[[ Provided data open ]]

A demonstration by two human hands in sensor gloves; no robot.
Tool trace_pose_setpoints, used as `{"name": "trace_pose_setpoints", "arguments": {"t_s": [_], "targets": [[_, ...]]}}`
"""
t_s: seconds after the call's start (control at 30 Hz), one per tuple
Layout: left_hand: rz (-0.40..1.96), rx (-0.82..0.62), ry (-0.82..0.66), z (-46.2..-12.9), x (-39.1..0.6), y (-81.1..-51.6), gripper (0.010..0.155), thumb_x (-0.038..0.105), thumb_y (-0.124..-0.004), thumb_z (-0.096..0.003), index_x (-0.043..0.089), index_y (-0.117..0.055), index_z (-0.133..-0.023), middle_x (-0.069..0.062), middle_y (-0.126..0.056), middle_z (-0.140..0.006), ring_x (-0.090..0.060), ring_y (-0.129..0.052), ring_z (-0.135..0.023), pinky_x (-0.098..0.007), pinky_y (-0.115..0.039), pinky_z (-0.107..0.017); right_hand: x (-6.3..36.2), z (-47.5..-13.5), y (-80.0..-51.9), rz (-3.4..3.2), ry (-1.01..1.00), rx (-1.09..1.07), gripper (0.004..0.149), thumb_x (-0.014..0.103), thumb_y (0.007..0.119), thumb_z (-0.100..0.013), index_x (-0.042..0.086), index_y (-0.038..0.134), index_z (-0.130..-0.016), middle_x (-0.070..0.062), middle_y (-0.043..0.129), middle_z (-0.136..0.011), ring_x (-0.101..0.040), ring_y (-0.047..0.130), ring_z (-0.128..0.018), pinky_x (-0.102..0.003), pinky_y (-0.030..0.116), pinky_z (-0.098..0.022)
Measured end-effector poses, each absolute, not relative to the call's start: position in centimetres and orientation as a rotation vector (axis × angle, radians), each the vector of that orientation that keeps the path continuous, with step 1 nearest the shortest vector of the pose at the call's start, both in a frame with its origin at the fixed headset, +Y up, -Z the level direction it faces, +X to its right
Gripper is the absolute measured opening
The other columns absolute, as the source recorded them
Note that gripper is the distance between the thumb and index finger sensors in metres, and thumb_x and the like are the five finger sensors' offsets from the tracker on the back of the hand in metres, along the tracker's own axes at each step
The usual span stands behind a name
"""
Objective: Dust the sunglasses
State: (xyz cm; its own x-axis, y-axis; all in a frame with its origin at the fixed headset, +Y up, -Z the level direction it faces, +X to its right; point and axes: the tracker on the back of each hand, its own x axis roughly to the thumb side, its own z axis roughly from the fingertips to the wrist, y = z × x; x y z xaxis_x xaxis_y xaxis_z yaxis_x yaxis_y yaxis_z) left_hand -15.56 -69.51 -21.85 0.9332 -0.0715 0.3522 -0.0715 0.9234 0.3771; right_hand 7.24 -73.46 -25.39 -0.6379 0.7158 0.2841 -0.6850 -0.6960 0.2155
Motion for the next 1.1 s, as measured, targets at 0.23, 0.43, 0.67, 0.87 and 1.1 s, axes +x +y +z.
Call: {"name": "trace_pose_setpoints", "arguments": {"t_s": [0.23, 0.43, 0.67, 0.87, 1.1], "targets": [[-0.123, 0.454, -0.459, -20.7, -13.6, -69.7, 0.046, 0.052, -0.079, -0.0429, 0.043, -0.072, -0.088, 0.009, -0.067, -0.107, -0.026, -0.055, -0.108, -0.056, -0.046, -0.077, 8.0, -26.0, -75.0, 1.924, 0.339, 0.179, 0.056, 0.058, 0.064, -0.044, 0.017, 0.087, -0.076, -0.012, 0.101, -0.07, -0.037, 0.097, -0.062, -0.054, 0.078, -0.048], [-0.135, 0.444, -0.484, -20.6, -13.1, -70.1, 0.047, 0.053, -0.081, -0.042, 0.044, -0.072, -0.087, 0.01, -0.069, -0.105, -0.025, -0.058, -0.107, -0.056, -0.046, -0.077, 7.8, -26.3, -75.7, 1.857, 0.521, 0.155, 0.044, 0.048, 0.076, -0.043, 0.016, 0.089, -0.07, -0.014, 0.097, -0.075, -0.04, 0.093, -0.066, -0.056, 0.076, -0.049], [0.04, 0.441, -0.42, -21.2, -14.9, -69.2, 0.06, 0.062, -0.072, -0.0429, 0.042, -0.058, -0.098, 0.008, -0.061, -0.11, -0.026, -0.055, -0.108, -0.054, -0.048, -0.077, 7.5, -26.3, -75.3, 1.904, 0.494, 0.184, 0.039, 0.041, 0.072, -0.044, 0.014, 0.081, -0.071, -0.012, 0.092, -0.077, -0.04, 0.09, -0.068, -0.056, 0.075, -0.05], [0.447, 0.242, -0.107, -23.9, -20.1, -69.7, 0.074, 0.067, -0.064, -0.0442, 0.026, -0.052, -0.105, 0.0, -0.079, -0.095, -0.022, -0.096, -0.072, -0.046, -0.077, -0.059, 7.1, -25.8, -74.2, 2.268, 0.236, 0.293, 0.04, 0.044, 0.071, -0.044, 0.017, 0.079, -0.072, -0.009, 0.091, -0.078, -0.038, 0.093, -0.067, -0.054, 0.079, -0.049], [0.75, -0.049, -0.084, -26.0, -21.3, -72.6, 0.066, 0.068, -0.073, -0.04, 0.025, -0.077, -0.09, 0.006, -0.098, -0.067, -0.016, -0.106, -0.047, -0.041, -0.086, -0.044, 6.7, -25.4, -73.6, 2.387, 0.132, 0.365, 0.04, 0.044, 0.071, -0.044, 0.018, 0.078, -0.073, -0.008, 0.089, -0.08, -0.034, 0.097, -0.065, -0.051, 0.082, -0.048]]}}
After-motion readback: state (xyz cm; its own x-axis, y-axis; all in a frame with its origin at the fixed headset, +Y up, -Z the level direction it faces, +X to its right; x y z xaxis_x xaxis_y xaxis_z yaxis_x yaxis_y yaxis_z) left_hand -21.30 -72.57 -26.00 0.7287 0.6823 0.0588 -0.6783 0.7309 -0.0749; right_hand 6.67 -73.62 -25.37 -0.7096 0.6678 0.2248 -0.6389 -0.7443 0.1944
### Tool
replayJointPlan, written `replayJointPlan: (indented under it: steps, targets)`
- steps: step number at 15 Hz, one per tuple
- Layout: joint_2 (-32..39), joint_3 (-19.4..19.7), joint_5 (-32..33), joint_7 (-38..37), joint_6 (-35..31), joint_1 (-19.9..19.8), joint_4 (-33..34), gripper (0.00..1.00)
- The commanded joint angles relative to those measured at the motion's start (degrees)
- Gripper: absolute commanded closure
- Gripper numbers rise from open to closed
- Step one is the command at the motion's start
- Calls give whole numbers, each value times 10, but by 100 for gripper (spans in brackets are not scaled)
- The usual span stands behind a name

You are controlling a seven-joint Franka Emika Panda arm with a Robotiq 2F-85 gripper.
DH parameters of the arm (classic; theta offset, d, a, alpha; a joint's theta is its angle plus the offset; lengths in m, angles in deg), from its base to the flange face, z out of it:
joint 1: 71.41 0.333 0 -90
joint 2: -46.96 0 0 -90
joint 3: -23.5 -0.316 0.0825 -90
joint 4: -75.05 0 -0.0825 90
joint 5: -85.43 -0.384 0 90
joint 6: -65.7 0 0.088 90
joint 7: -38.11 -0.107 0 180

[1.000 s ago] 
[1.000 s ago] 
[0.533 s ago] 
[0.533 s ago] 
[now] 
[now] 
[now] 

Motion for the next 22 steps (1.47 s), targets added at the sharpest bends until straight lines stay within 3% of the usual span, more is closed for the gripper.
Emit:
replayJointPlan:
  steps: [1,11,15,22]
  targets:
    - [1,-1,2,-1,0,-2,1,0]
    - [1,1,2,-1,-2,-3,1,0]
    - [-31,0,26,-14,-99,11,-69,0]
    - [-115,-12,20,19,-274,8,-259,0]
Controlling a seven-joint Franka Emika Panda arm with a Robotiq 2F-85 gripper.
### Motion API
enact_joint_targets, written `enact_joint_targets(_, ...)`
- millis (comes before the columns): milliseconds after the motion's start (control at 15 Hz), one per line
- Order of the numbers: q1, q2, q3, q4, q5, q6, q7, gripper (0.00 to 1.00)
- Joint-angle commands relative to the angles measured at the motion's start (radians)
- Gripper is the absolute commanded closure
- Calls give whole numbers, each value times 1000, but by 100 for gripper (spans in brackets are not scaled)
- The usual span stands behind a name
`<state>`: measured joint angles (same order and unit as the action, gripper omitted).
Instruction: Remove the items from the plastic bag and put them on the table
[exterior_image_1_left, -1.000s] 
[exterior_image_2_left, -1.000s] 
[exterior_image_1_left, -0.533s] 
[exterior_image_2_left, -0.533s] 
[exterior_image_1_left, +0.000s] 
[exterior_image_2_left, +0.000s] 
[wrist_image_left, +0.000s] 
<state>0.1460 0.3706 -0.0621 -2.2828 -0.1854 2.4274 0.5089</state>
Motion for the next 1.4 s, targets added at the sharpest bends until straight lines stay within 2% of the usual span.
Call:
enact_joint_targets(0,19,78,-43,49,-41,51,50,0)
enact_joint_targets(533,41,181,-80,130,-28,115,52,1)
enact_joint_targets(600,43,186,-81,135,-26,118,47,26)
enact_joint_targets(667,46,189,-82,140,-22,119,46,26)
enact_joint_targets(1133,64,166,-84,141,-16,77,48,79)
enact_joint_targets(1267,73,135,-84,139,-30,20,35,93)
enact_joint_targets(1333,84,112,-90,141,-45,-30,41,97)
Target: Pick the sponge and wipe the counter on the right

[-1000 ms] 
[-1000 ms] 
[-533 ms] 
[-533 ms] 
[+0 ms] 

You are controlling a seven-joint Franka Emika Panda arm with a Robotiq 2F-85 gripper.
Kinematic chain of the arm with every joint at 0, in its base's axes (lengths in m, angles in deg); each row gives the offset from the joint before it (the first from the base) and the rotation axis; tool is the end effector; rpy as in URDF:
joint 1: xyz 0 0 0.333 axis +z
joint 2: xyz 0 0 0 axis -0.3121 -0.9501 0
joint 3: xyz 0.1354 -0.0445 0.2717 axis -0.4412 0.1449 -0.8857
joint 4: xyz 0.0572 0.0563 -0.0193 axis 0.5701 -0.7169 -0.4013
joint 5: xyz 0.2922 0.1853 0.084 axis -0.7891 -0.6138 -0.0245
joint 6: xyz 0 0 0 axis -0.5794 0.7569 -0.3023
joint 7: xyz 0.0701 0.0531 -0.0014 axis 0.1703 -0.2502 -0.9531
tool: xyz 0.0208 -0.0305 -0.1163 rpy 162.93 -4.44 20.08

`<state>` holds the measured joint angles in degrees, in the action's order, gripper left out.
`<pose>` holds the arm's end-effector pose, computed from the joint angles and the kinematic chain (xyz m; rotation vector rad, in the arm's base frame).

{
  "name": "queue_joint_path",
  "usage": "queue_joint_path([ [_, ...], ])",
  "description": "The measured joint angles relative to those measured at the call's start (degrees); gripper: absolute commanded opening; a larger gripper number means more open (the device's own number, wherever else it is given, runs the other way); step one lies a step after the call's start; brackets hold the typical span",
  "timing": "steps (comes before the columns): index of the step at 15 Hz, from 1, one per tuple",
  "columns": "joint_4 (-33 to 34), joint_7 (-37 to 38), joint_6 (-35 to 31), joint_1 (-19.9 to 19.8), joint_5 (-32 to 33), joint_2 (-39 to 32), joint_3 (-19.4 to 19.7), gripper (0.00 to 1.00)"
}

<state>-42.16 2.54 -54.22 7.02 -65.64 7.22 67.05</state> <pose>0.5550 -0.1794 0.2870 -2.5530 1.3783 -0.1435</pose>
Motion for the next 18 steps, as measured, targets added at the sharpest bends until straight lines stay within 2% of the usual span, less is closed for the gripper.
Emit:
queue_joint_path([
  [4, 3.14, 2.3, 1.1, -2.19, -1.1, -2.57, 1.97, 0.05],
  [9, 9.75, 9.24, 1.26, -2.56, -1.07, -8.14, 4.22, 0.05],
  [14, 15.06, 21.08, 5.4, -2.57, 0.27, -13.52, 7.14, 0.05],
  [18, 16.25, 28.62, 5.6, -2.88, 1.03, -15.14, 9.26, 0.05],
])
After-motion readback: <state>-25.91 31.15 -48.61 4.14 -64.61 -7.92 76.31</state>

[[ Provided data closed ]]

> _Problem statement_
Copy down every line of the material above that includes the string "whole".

> _Answer section_
- Calls give whole numbers, each value times 10, but by 100 for gripper (spans in brackets are not scaled)
- Calls give whole numbers, each value times 1000, but by 100 for gripper (spans in brackets are not scaled)

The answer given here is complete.